DEATH CERTIFICATE

MARIE HELTON

Date  06 May 1948
Cert:  11834 
Place of Death: County:  Fayette     City or Town:  Lexington
Name of Hospital or Institution:  639 West Main St. 
Length of stay in hospital or community:  (blank)
Usual Residence of Deceased: State: Ky.     County: Knott
City or Town:  Wheelwright
Full Name:  Marie HELTON 
If Veteran Name War:  No
Social Security No.:  No
Sex, Color or Race, Marital Status:  Female, White, Divorced
Husband or Wife of:   (blank) 
Age of husband or wife if alive:  (blank)
Birth date of deceased:  03 April 1917 
Age:  31 years, 01  months, 03 days
Birthplace:  McRoberts, Ky. 
Occupation:  At Home 
Industry or business:  (blank)
Father Name:  Jno. W. HELTON 
Father Birthplace:  Greenwood, Ky. 
Mother Maiden Name:  Maude MCKEE 
Mother Birthplace:  Sloans Valley, Ky. 
Informant:  Mrs. Pearl DAY, Lexington, Ky. 

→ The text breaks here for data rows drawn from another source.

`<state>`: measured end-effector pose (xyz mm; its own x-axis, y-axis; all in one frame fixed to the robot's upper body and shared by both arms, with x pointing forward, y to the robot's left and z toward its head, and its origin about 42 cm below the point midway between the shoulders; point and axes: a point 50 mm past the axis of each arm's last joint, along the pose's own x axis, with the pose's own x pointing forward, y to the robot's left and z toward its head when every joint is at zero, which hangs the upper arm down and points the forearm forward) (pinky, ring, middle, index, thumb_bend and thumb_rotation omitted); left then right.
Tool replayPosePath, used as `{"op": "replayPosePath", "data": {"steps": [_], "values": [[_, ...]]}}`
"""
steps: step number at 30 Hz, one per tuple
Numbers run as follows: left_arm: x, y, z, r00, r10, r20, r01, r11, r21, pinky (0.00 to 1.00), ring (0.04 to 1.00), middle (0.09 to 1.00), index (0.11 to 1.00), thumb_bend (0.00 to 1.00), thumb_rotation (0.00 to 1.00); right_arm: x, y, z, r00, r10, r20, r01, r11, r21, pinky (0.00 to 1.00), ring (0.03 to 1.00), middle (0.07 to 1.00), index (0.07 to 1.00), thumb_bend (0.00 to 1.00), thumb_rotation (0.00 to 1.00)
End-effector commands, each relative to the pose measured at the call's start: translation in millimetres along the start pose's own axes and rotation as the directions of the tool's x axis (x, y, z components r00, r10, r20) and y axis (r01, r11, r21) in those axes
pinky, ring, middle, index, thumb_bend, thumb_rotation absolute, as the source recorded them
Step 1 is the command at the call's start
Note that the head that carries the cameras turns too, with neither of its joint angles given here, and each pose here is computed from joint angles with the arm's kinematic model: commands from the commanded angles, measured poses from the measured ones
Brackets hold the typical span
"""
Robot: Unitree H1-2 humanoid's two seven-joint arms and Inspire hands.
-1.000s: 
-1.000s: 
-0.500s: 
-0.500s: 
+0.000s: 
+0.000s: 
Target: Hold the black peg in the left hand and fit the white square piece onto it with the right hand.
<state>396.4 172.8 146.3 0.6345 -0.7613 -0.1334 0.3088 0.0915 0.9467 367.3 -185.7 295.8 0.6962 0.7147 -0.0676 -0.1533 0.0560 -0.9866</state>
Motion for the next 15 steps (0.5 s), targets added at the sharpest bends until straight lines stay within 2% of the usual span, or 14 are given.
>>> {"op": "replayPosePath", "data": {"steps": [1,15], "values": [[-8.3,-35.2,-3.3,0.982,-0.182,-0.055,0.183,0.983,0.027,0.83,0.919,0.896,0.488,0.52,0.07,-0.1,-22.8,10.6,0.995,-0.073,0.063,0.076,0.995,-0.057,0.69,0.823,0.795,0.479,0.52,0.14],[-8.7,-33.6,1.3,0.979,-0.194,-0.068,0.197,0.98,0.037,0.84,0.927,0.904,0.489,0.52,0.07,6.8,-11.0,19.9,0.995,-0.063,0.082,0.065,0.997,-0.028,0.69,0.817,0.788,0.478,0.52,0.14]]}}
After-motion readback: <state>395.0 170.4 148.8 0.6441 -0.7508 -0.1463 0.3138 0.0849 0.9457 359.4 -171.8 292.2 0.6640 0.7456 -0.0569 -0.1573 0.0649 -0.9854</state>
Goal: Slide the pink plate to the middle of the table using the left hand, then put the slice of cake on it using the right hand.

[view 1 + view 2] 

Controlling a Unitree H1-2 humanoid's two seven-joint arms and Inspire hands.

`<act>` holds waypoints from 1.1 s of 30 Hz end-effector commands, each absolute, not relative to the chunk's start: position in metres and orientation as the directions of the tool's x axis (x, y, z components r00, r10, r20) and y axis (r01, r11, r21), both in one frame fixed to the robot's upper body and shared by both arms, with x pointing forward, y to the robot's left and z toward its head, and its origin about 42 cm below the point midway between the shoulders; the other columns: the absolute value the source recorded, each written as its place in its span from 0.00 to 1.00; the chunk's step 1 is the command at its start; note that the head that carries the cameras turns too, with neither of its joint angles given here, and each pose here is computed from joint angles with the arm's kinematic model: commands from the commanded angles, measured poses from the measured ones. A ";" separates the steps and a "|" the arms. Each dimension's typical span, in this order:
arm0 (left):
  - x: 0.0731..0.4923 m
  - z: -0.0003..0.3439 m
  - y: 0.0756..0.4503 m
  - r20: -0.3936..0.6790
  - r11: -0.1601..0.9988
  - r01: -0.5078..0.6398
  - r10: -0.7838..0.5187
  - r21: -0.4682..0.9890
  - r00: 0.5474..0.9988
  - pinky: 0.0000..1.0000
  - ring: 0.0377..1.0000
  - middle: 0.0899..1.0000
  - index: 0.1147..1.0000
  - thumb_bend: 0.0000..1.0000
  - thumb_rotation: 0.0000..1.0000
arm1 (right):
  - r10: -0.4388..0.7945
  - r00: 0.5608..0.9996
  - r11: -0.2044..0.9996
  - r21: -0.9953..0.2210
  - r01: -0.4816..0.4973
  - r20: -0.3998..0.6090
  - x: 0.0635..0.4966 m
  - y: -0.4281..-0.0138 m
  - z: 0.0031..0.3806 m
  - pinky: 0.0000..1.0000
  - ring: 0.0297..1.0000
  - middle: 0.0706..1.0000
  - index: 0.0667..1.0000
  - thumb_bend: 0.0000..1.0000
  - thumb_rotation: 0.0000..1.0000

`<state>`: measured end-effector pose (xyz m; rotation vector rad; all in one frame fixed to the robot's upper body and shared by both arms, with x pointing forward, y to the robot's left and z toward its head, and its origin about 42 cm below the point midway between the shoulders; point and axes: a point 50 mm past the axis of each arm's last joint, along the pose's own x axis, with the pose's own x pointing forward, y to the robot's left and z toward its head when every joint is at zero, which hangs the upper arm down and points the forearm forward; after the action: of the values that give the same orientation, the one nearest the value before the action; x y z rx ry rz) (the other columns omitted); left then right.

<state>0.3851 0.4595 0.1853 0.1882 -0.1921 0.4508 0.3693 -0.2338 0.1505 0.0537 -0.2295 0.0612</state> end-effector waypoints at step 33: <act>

Burial Place:  Prestonsburg, Ky. 
Date:  07 May 1948 
Signature of funeral director:  Kerr Bros., Lexington, Ky.
Date received by local registrar:  04 June 1948
Registrar's Signature:  D. A. Furlong 
Date of Death:   06 May 1948 
I hereby certify that I attended deceased from (blank) to (blank), that I last saw him alive on (blank), and that death occurred on the date stated above at (blank) 

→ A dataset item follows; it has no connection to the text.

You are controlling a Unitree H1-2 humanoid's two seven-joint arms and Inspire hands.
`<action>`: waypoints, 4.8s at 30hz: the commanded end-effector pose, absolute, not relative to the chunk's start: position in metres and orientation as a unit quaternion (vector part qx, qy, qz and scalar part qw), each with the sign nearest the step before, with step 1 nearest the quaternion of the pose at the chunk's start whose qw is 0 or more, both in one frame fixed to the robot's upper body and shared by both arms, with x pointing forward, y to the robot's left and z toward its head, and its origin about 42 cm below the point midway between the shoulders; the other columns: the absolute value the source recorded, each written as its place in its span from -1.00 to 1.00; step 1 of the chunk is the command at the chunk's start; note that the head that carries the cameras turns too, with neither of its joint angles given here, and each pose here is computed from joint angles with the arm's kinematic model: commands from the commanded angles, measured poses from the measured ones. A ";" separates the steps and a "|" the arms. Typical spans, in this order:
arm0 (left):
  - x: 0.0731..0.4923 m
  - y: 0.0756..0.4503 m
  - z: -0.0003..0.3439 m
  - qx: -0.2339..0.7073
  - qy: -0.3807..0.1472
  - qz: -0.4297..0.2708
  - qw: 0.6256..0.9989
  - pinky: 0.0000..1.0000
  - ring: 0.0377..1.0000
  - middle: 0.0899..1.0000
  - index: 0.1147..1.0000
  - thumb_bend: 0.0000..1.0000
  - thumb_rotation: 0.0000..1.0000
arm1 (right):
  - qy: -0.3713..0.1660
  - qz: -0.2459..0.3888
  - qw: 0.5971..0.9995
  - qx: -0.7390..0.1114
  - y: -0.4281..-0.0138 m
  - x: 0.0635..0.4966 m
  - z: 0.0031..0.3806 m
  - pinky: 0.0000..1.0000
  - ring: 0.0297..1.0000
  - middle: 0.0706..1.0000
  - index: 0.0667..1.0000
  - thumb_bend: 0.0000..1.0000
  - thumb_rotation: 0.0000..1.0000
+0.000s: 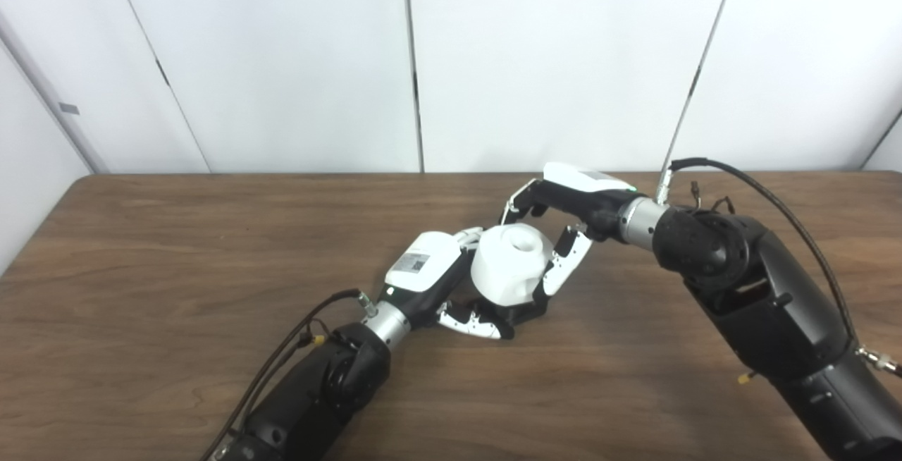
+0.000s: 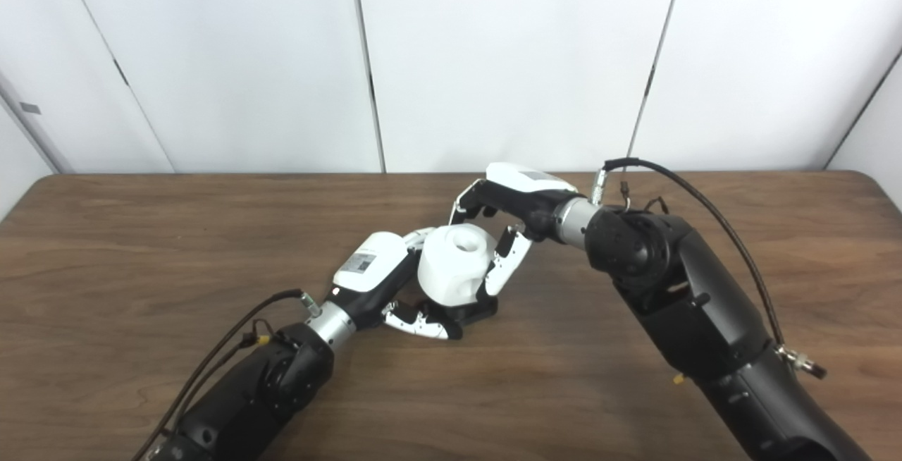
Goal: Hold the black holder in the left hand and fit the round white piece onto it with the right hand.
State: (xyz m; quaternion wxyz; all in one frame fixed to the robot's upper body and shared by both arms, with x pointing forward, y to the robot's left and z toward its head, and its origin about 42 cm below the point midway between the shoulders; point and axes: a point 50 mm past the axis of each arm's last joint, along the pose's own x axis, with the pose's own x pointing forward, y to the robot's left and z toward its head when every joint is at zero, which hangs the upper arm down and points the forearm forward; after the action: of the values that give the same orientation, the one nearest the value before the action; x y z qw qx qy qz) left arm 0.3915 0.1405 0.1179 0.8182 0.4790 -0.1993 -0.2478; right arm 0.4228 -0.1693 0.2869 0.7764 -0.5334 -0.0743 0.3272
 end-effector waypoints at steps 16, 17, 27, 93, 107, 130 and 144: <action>0.380 0.165 0.080 0.506 -0.096 -0.285 0.808 0.40 0.77 0.73 0.06 1.00 -0.52 | -0.111 0.328 0.770 -0.535 -0.162 0.431 0.299 0.57 0.62 0.49 -0.11 0.04 -0.75; 0.380 0.166 0.081 0.507 -0.096 -0.284 0.808 0.40 0.77 0.72 0.06 1.00 -0.52 | -0.111 0.329 0.770 -0.535 -0.162 0.431 0.298 0.57 0.62 0.49 -0.11 0.04 -0.75; 0.384 0.174 0.082 0.503 -0.091 -0.270 0.816 0.39 0.75 0.71 -0.04 0.98 -0.51 | -0.114 0.322 0.767 -0.543 -0.165 0.431 0.305 0.58 0.62 0.49 -0.12 0.04 -0.75; 0.387 0.176 0.084 0.498 -0.070 -0.237 0.831 0.39 0.74 0.75 0.37 1.00 -0.36 | -0.101 0.339 0.771 -0.530 -0.156 0.443 0.291 0.58 0.61 0.49 -0.11 0.04 -0.74; 0.389 0.175 0.082 0.502 -0.068 -0.245 0.826 0.41 0.74 0.73 0.33 1.00 -0.37 | -0.142 0.328 0.769 -0.530 -0.154 0.439 0.320 0.47 0.54 0.43 -0.11 0.04 -0.75; 0.398 0.207 0.088 0.532 -0.070 -0.227 0.813 0.35 0.71 0.69 -0.16 0.04 -0.86 | -0.145 0.306 0.774 -0.535 -0.160 0.441 0.336 0.79 0.68 0.44 -0.11 0.04 -0.75; 0.399 0.219 0.097 0.533 -0.084 -0.191 0.820 0.29 0.65 0.65 -0.15 0.04 -0.85 | -0.144 0.303 0.779 -0.531 -0.161 0.443 0.337 0.88 0.73 0.45 -0.11 0.04 -0.75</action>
State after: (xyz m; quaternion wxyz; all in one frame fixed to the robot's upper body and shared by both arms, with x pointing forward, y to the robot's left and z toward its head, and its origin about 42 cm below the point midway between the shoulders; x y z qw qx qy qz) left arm 0.4052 0.1695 0.1246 0.8322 0.4810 -0.1801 -0.2089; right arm 0.4381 -0.1636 0.2990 0.7804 -0.5245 -0.0945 0.3271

Immediate cause of death:  (blank)
Due to:  acute myocarditis
Major findings of operations: (blank)
Accident, suicide, or homicide:  (blank)
Date of occurrence:  (blank)
Where did injury occur:  (blank)
While at work:  (blank)
Means of injury:  (blank)
Signature:  J. H. Kerr, Coroner, Lexington, Ky.